# 20. Concurrent Executors

> The people bashing threads are typically system programmers which have in mind use cases that the typical application programmer will never encounter in her life. [...] In 99% of the use cases an application programmer is likely to run into, the simple pat‐ tern of spawning a bunch of independent threads and collecting the results in a queue is everything one needs to know.
>> Michele Simionato, Python deep thinker


## Concurrent Web Downloads

Concurrency is essential for efficient network I/O: instead of idly waiting for remote machines, the application should do something else until a response comes back.

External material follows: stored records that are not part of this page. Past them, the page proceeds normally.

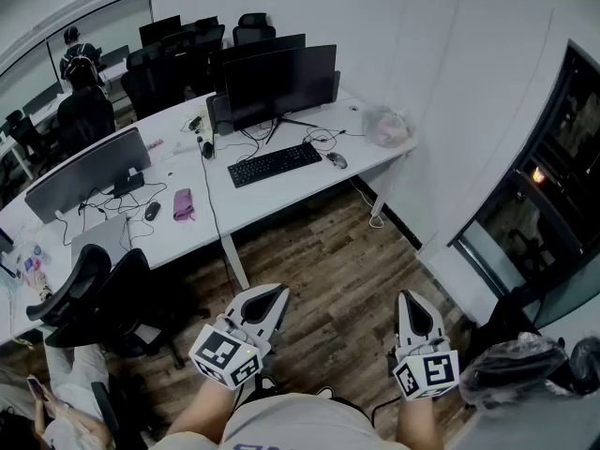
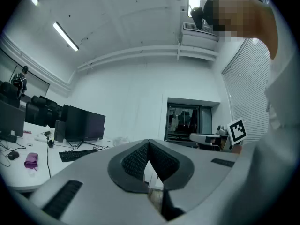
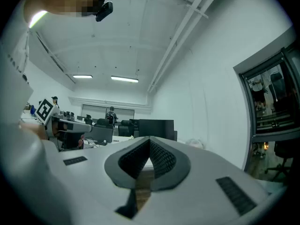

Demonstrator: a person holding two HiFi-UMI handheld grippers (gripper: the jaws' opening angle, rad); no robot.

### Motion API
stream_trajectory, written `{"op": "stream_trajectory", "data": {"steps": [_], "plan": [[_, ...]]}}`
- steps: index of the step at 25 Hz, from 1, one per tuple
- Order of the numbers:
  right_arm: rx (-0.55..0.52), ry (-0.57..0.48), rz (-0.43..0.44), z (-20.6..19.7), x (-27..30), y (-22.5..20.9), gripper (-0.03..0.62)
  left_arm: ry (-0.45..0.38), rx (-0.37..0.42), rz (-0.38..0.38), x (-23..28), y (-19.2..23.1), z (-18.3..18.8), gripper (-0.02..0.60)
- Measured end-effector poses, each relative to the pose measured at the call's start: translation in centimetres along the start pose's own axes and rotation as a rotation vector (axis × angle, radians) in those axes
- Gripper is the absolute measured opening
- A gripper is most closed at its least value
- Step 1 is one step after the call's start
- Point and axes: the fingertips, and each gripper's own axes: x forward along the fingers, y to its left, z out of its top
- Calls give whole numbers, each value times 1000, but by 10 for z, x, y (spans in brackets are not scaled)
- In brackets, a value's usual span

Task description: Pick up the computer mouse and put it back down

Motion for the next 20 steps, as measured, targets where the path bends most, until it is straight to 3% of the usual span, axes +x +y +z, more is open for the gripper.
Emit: {"op": "stream_trajectory", "data": {"steps": [20], "plan": [[25,-19,-9,1,14,-2,20,19,3,4,2,8,-1,5]]}}
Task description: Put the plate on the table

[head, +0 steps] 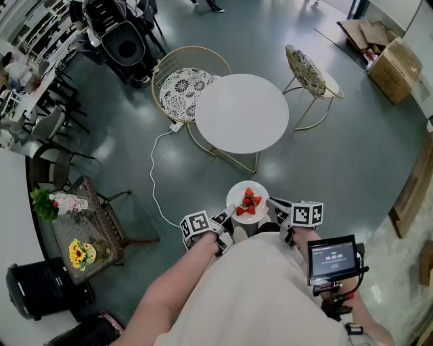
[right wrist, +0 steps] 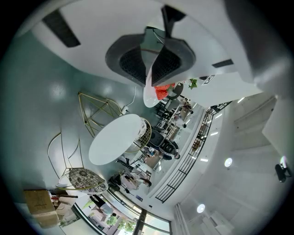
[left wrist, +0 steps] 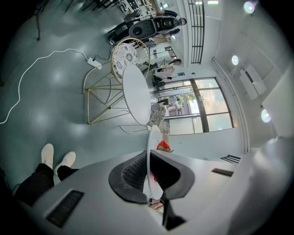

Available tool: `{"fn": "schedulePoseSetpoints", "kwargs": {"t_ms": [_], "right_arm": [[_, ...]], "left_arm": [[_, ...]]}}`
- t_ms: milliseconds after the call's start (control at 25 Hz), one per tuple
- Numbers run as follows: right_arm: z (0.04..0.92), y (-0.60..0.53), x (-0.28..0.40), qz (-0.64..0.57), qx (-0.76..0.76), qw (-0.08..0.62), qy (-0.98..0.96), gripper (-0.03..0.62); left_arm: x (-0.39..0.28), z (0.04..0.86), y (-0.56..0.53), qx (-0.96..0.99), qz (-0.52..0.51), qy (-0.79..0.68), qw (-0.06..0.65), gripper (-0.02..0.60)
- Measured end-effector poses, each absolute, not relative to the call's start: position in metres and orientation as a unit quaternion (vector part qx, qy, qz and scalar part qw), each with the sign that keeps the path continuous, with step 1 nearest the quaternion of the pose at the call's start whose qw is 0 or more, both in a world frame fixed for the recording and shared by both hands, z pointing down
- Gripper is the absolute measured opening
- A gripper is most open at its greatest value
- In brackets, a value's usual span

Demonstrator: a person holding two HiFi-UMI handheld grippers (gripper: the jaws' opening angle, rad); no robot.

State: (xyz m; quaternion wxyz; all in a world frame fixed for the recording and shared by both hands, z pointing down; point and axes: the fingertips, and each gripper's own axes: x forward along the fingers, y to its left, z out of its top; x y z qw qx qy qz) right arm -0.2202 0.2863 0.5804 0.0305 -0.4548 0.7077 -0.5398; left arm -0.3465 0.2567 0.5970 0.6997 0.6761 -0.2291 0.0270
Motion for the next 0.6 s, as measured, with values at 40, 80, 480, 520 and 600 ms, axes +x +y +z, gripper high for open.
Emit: {"fn": "schedulePoseSetpoints", "kwargs": {"t_ms": [40,80,480,520,600], "right_arm": [[0.584,0.289,-0.22,-0.542,-0.456,0.03,0.706,0.044],[0.587,0.293,-0.219,-0.543,-0.457,0.031,0.704,0.043],[0.567,0.385,-0.173,-0.53,-0.471,0.041,0.704,0.044],[0.565,0.389,-0.167,-0.528,-0.47,0.044,0.706,0.044],[0.561,0.398,-0.155,-0.524,-0.467,0.052,0.71,0.044]], "left_arm": [[-0.346,0.599,0.259,0.676,0.03,-0.227,0.7,0.017],[-0.344,0.601,0.262,0.676,0.034,-0.225,0.701,0.017],[-0.297,0.581,0.349,0.682,0.055,-0.208,0.699,0.015],[-0.291,0.58,0.353,0.681,0.053,-0.208,0.7,0.017],[-0.28,0.578,0.362,0.682,0.05,-0.206,0.7,0.017]]}}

### A Sequential Download Script

In [5]:
import time
from pathlib import Path
from typing import Callable

import httpx

POP20_CC = ('CN IN US ID BR PK NG BD RU JP MX PH VN ET EG DE IR TR CD FR').split()

BASE_URL = 'https://www.fluentpython.com/data/flags'
DEST_DIR = Path('downloaded')

def save_flag(img: bytes, filename: str) -> None:
    (DEST_DIR / filename).write_bytes(img)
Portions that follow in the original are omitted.